Specifically, each NetCDF file contains the following data fields: i) hyperspectral reflectance spectrum from 350–2500 nm with the aforementioned spectral resolutions; ii) coincident RGB images associated with the time of spectral measurements within the FOV; iii) labeled images segmenting the plastics and foams from the background water; and iv) general information related to polymer type, color, the categories describing water background (clear, turbid, and foamy), the areal fraction of the debris, sediment contention, flow discharge, and the quality flag – as reported in Table 2. The CSV files only contain the spectral measurements. It is worth noting that after recording each reflectance spectrum, a splice correction was applied to remove potential discontinuity in spectral measurements at 1000 and 1800 nm, where the type of scanner changes in the ASD spectroradiometer. To that end, we used the technical guides79 that offer splice corrections based on the calculated biases at the spectral interfaces between the scanners.
Plastic fraction signatures
Figure 5 represents some statistics of the collected reflectance spectra in the clear water for single virgin specimens (i.e., PET, HDPE, LDPE, PP, and EPSF), mixed and weathered plastics.

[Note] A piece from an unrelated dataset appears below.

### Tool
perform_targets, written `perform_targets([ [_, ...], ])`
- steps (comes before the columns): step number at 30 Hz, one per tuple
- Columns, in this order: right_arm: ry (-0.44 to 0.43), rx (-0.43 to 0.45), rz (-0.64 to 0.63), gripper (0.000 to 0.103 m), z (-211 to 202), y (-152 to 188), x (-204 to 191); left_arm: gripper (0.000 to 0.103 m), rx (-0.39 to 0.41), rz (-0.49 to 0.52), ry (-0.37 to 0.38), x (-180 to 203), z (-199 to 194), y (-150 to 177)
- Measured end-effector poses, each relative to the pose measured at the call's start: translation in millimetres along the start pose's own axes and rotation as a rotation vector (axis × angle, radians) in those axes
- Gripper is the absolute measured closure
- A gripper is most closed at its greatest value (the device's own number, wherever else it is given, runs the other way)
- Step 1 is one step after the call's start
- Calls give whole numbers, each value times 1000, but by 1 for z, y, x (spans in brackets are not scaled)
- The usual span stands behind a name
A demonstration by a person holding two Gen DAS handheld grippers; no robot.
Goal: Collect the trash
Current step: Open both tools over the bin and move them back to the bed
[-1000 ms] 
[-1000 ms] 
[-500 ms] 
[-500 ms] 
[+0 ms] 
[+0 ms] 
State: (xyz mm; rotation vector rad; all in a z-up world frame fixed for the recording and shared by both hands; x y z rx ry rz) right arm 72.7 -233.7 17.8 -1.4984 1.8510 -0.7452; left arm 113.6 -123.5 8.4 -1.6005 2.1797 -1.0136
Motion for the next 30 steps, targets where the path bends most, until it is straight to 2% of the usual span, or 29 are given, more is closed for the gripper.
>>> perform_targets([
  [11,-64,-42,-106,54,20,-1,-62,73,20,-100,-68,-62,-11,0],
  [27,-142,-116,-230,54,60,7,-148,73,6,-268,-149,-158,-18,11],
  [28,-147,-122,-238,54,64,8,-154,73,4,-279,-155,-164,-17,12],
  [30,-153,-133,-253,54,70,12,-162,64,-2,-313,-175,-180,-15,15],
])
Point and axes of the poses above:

The statistics are calculated based on the number of sample spectra provided in Table 1. The mean spectra for plastic fractions above and below the median are added to assess the impacts. As is evident, higher plastic fractions lead to increased reflectance across all spectra, while the absorption lines remain relatively unchanged. Notably, certain absorption lines are shared among single plastics such as wavelengths around 1145, 1680, 2165 nm for LDPE and EPSF, as well as 1215, 1420, and 1730 nm for HDPE and PP. The reflectance corresponding to maximum and minimum plastic fractions is also shown in Fig. 5. The spectra for the minimum plastic fraction are nearly zero in the SWIR range, indicating that water is the dominant component. The spectrum for the maximum plastic fraction shares similar absorption features with the mean spectrum, except for the mixed and weathered types. This is expected due to the varying composition of debris in these categories.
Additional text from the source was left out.